### Supplied information

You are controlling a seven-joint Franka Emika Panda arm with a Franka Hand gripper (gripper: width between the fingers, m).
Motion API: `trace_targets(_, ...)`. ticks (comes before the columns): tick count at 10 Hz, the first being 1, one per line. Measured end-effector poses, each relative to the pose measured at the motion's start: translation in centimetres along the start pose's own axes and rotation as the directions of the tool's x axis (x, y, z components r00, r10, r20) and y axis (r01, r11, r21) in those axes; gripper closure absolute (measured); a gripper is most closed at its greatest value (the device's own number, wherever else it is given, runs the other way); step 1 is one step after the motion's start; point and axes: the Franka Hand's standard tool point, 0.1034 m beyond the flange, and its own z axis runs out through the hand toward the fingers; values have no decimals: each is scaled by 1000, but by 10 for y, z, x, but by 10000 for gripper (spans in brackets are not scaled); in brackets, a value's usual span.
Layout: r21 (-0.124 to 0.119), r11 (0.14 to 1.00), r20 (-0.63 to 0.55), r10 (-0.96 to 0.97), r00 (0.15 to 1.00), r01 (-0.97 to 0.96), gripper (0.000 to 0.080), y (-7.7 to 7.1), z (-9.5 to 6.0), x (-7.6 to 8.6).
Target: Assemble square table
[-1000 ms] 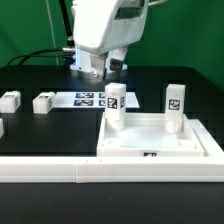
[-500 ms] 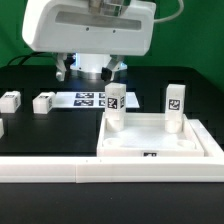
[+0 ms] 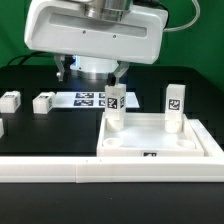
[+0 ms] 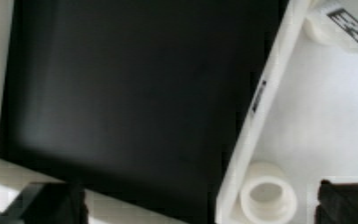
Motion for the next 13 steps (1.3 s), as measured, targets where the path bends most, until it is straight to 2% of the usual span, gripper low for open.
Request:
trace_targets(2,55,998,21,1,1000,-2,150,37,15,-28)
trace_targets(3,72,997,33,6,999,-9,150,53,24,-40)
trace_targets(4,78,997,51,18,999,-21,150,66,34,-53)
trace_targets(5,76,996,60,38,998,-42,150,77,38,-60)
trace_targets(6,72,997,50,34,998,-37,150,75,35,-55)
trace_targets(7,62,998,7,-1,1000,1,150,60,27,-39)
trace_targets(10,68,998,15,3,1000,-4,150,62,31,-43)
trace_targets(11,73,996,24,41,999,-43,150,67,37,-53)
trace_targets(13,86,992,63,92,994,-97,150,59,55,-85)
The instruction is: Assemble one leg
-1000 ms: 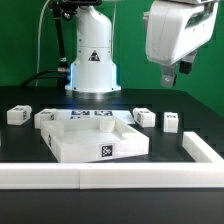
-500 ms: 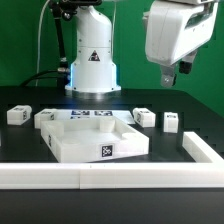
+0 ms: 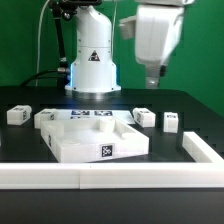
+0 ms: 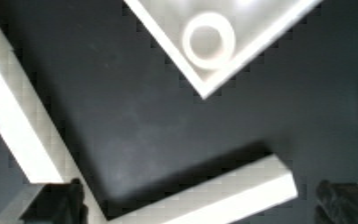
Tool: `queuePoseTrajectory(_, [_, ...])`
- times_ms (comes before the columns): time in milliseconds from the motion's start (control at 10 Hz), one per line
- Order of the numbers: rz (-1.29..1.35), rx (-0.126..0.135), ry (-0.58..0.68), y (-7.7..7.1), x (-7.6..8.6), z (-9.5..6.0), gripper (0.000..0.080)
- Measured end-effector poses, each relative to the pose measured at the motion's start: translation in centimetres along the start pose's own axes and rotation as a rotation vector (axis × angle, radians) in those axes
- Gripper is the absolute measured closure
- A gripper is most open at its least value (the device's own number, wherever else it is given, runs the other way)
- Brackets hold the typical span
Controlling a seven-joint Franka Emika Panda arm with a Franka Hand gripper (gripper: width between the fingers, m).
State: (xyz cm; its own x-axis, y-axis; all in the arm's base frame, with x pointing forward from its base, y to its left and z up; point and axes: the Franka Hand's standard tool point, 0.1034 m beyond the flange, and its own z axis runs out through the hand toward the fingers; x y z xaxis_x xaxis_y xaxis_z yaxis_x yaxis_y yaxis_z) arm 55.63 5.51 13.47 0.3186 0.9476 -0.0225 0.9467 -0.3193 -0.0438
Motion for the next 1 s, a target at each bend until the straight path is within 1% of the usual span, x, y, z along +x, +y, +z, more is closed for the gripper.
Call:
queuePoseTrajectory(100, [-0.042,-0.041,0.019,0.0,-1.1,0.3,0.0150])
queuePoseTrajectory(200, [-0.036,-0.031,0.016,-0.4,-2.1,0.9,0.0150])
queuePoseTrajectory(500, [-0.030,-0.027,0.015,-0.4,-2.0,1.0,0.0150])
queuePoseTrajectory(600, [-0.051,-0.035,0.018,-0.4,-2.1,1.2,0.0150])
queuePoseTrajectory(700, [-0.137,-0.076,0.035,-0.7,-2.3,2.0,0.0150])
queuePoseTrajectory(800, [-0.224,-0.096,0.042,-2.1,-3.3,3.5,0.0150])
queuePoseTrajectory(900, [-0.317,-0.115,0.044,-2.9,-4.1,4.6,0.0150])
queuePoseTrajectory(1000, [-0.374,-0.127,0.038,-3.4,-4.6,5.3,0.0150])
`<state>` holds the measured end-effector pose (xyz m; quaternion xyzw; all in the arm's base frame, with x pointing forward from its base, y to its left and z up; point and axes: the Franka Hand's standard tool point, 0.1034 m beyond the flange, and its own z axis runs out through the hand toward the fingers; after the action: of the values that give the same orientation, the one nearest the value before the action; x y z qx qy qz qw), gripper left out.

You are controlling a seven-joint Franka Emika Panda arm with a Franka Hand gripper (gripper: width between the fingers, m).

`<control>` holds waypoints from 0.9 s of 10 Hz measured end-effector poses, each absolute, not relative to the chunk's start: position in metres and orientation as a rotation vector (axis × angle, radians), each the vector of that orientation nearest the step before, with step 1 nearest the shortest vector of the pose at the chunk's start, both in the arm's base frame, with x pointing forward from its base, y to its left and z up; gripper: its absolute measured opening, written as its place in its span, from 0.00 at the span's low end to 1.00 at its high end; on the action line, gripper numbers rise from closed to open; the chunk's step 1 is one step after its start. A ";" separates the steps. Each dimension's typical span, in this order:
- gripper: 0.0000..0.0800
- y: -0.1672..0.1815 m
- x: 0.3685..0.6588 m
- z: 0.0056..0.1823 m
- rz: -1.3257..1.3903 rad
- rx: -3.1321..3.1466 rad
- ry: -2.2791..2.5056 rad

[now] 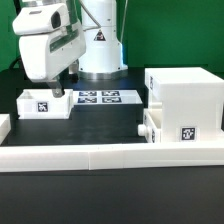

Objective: Assemble drawer

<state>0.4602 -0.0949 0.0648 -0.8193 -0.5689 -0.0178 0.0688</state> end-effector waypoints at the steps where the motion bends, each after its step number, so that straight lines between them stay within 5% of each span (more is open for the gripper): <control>1: 0.81 -0.094 0.460 0.065 -0.044 -2.547 -1.587; 9: 0.81 -0.100 0.436 0.068 -0.071 -2.988 -0.591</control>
Offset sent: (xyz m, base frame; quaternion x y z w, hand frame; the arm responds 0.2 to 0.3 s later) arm -0.0242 -0.0188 0.0101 -0.0824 0.0007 0.2907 0.9533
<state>0.4356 -0.1002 0.0677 -0.9796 -0.1937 -0.0234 0.0473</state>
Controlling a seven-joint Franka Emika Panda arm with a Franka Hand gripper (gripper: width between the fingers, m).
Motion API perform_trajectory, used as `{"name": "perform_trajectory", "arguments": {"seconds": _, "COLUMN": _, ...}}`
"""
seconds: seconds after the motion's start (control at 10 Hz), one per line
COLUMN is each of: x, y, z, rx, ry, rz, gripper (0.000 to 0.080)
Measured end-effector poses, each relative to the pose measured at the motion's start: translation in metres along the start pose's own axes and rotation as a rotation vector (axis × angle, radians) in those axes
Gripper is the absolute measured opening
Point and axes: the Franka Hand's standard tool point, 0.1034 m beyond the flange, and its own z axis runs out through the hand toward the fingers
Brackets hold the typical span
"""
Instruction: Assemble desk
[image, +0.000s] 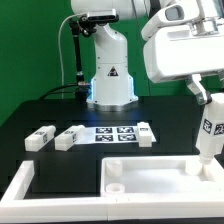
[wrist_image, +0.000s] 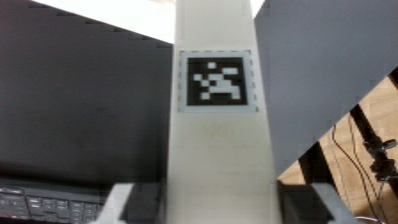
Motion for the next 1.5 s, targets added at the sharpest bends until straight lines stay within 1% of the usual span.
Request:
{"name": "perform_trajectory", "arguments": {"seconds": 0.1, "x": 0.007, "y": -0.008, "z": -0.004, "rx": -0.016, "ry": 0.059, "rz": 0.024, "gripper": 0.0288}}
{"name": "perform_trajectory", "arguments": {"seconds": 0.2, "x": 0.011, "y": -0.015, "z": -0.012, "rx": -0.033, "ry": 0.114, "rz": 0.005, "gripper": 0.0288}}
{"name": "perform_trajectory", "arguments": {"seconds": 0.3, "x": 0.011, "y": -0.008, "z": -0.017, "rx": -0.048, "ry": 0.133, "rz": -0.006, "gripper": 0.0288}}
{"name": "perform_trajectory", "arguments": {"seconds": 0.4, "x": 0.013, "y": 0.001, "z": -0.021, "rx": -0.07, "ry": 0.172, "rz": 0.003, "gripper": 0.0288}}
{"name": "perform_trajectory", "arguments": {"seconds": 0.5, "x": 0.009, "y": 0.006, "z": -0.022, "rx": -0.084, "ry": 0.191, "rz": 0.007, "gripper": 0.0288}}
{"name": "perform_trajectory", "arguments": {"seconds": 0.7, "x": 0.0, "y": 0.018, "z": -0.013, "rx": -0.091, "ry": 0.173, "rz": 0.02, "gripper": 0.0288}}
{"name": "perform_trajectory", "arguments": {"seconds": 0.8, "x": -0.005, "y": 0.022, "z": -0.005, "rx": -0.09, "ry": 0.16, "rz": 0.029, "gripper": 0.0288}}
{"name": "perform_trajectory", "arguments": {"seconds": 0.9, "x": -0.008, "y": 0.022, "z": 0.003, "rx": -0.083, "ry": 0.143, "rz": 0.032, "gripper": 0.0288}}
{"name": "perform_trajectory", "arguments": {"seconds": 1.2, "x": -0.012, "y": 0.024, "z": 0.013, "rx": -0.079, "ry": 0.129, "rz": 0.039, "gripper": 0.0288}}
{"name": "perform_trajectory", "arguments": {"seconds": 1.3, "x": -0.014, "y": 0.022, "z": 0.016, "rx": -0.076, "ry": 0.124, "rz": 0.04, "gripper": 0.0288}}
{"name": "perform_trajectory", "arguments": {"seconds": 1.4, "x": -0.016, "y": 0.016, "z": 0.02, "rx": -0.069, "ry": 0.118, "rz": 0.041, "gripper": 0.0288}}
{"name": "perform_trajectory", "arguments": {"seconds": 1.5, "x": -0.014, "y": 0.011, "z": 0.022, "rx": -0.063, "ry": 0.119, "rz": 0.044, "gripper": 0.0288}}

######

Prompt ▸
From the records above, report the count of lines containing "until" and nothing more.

Problem solution ▸
3